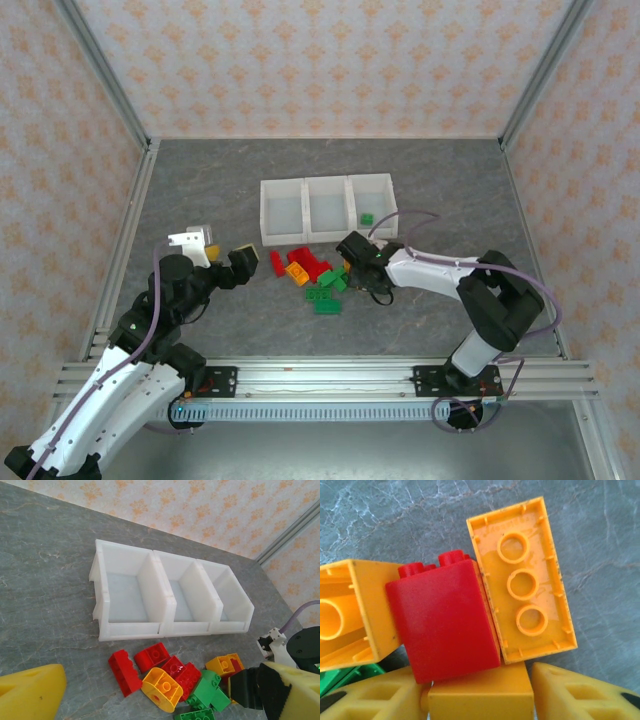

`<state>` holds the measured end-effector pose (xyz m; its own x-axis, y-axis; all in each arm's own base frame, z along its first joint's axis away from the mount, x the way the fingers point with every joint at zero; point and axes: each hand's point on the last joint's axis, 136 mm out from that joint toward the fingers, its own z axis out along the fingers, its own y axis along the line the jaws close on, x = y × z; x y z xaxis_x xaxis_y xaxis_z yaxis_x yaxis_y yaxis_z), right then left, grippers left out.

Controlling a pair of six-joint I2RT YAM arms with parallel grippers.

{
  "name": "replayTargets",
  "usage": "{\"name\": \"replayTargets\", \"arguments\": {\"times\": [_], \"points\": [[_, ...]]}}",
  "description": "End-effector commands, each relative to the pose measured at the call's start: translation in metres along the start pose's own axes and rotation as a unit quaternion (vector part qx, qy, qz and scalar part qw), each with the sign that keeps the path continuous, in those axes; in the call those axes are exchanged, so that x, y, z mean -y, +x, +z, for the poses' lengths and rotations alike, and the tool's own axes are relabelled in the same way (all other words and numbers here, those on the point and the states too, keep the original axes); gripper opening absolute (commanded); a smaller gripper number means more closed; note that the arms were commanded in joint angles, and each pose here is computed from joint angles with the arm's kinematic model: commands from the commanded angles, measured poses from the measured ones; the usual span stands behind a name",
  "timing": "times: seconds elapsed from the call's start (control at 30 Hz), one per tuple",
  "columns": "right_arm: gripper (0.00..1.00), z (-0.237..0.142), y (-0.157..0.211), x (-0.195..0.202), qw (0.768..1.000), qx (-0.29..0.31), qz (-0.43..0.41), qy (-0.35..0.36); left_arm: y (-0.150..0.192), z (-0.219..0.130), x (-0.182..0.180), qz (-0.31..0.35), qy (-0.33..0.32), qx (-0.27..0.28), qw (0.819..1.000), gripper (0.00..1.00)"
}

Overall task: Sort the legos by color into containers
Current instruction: Pick up the lego from the center of the table.

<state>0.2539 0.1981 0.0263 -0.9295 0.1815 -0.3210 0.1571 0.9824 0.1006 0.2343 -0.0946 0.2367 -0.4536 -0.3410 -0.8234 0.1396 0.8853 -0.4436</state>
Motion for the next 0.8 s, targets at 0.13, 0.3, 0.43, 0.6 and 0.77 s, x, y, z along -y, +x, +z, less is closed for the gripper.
{"name": "replayTargets", "arguments": {"times": [0.13, 0.3, 0.43, 0.6, 0.77], "points": [[0.46, -0.011, -0.01, 0.014, 0.999, 0.02, -0.024, 0.009, -0.002, 0.001, 0.005, 0.009, 0.012, 0.006, 1.0, 0.99], [0.38, -0.021, -0.015, 0.012, 0.998, 0.031, -0.049, -0.002, -0.002, 0.001, 0.005, 0.009, 0.011, 0.005, 1.0, 0.99], [0.33, -0.041, -0.024, 0.003, 0.996, 0.045, -0.069, -0.027, -0.002, 0.001, 0.005, 0.009, 0.012, 0.006, 1.0, 0.99], [0.33, -0.094, -0.057, -0.012, 0.99, 0.102, -0.075, -0.064, -0.002, 0.001, 0.005, 0.01, 0.011, 0.007, 1.0, 0.99], [0.36, -0.121, -0.112, -0.005, 0.98, 0.16, -0.108, -0.049, -0.002, 0.001, 0.005, 0.009, 0.012, 0.006, 1.0, 0.99]]}}
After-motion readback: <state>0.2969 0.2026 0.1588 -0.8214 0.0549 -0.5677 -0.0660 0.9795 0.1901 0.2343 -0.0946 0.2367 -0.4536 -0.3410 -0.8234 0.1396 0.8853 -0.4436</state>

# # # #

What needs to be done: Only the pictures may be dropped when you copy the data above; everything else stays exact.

Task output:
`<state>` holds the measured end-effector pose (xyz m; its own x-axis, y-axis; all in each arm's own base frame, z along its first joint's axis away from the mount, x the way the fingers point with every joint at zero; point and axes: each hand's point on the last joint's axis, 136 mm out from that joint toward the fingers, its own z axis out along the fingers, its own y axis along the line the jaws close on, x = y × z; x y z xaxis_x xaxis_y xaxis_z yaxis_x yaxis_y yaxis_z), right then left, grippers left out.

Controlling a pair of six-joint I2RT YAM arms with parallel grippers.

{
  "name": "replayTargets",
  "usage": "{\"name\": \"replayTargets\", \"arguments\": {\"times\": [_], \"points\": [[_, ...]]}}",
  "description": "End-effector commands, each relative to the pose measured at the call's start: translation in metres along the start pose's own axes and rotation as a unit quaternion (vector part qx, qy, qz and scalar part qw), each with the sign that keeps the path continuous, in those axes; in the call those axes are exchanged, so that x, y, z mean -y, +x, +z, for the poses' lengths and rotations alike, and the tool's own axes are relabelled in the same way (all other words and numbers here, those on the point and the states too, keep the original axes); gripper opening absolute (commanded); a smaller gripper number means more closed; note that the arms were commanded in joint angles, and each pose here is computed from joint angles with the arm's kinematic model: commands from the commanded angles, measured poses from the measured ones; the usual span stands behind a name",
  "timing": "times: seconds elapsed from the call's start (control at 30 Hz), one per tuple",
  "columns": "right_arm: gripper (0.00..1.00), z (-0.237..0.142), y (-0.157..0.211), x (-0.195..0.202), qw (0.768..1.000), qx (-0.29..0.31), qz (-0.43..0.41), qy (-0.35..0.36); left_arm: y (-0.150..0.192), z (-0.219..0.130), x (-0.182..0.180), qz (-0.31..0.35), qy (-0.33..0.32), qx (-0.27..0.28), qw (0.819..1.000), gripper (0.00..1.00)"
}

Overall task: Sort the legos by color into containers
Current instruction: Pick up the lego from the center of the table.

<state>0.2539 0.1981 0.0263 -0.9295 0.1815 -0.3210 0.1571 0.9824 0.1006 0.2343 -0.0946 0.2367 -0.4536 -0.3410 -0.8234 0.1396 0.8853 -0.4436</state>
Motion for the next 0.8 s, targets at 0.13, 0.3, 0.43, 0.6 and 0.77 s, x, y, z along -y, +x, +z, less is closed for the gripper.
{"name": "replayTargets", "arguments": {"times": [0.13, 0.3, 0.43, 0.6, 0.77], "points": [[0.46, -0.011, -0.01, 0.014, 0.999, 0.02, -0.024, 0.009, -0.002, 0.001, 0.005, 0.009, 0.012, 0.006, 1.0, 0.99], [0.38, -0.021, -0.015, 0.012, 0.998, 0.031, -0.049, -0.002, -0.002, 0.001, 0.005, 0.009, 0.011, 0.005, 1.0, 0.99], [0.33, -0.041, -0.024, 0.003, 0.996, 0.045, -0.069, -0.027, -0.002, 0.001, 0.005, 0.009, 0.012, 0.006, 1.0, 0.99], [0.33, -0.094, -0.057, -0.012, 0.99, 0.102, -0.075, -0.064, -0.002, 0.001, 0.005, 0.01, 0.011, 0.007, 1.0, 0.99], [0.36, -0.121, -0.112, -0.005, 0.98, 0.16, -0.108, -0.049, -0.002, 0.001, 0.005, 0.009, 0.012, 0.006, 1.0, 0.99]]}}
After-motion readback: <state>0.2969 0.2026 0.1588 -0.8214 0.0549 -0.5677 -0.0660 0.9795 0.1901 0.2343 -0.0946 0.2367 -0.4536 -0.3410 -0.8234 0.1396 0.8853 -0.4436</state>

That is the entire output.